A recent study undertaken in Switzerland was so disconcerting that several participants asked researchers to stop the experiment because they were too scared. What were they scared of? Well, using a robot and some brain trickery, researchers successfully tricked people into thinking there were ghosts in the room with them.

The study, amazingly titled "Neurological and Robot-Controlled Induction of an Apparition," is one of the first to help us understand why and how people—specifically, those with psychological issues such as schizophrenia or people who are placed into extreme situations—start to perceive ghosts or, as the authors put it, the "feeling of a presence."

Advertisement

"We had two participants who wanted to stop because it was so creepy," Giuilo Rognini, a researcher at the Swiss Federal Institute of Technology, told me. "What we were inducing is an illusory feeling. It's not a hallucination, they really feel there is somebody there."

To do this, Rognini set up what's called a "master / slave" robot system. Participants stood between these two robots and moved around the master robot for three minutes.

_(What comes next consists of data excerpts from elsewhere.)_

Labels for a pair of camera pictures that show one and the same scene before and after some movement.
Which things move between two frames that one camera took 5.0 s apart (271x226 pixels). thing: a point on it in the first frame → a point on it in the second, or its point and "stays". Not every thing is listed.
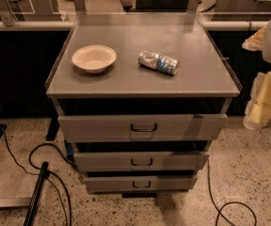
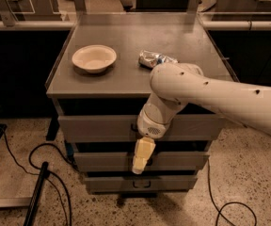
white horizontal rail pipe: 69,25 stays
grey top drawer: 141,128 stays
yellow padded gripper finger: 267,96 → 144,149
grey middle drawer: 139,161 stays
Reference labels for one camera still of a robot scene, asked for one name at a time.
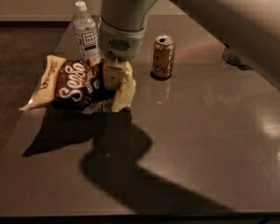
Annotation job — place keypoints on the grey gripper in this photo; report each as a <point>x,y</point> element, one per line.
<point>121,42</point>

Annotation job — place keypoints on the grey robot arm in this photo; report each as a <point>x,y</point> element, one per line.
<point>249,28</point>

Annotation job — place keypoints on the orange soda can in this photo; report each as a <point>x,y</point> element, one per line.
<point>163,57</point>

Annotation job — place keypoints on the metal cup holder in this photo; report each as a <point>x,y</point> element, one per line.
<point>231,58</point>

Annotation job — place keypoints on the blue plastic water bottle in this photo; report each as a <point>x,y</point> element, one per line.
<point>86,32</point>

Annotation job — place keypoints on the brown chip bag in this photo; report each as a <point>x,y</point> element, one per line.
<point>79,86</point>

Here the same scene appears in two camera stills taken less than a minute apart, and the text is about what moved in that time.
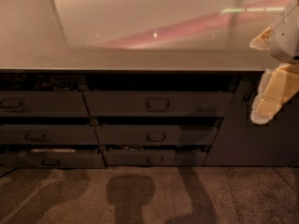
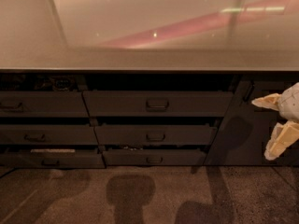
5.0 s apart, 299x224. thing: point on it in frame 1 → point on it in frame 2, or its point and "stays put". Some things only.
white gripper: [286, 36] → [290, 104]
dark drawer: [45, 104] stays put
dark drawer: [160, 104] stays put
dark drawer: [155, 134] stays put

The slave robot, which was positioned behind them, touched the participants in the back in a fashion that mirrored the master robot's movements.

This wasn't enough to create the feeling of a ghost being in the room, but it gave participants the feeling of touching their own backs. But then, when that synchronism was delayed, they began suggesting that other people were indeed in the room, when they actually weren't.

"There was a mismatch between what they do and what they feel," Rognini said. "It relates to phenomenon of what we've seen in psychiatric patients before. The presence is always perceived as unpleasant, and the emotional feeling that's related to that is never nice."

So, poking someone in the back doesn't exactly seem like a way of creating true (perceived) ghosts, at least not on its face. But, in 12 patients who have experienced feeling of presence (due to epilepsy or another disorder), the sensation described was extremely similar.

Beyond that, a mountain climber named Reinhold Messner once described the feeling of presence he experienced while descending Nanga Parbat with his brother in an extremely physically exhausted state. He felt a third climber "keeping a regular distance a little to my right and a few steps away from me, just outside my field of vision."

This experience suggests, according to Rognini's paper, published in Current Biology, that feeling of presence can often show up in people who are extremely exhausted.

But, perhaps most importantly, the study finds the underlying neurological basis for feeling the presence of ghosts. In brain scans done on healthy study participants, the researchers found that perceiving a ghost is simply an interference between three separate cortex regions in the brain, called the insular cortex, parietal-frontal cortex, and the temporo-parietal cortex. These three regions are responsible for self-awareness, movement, and the way you sense the space around you.

These regions were affected in the neurological patients and were also activated in the test participants, suggesting that when you feel a ghost, well, it's probably all in your head.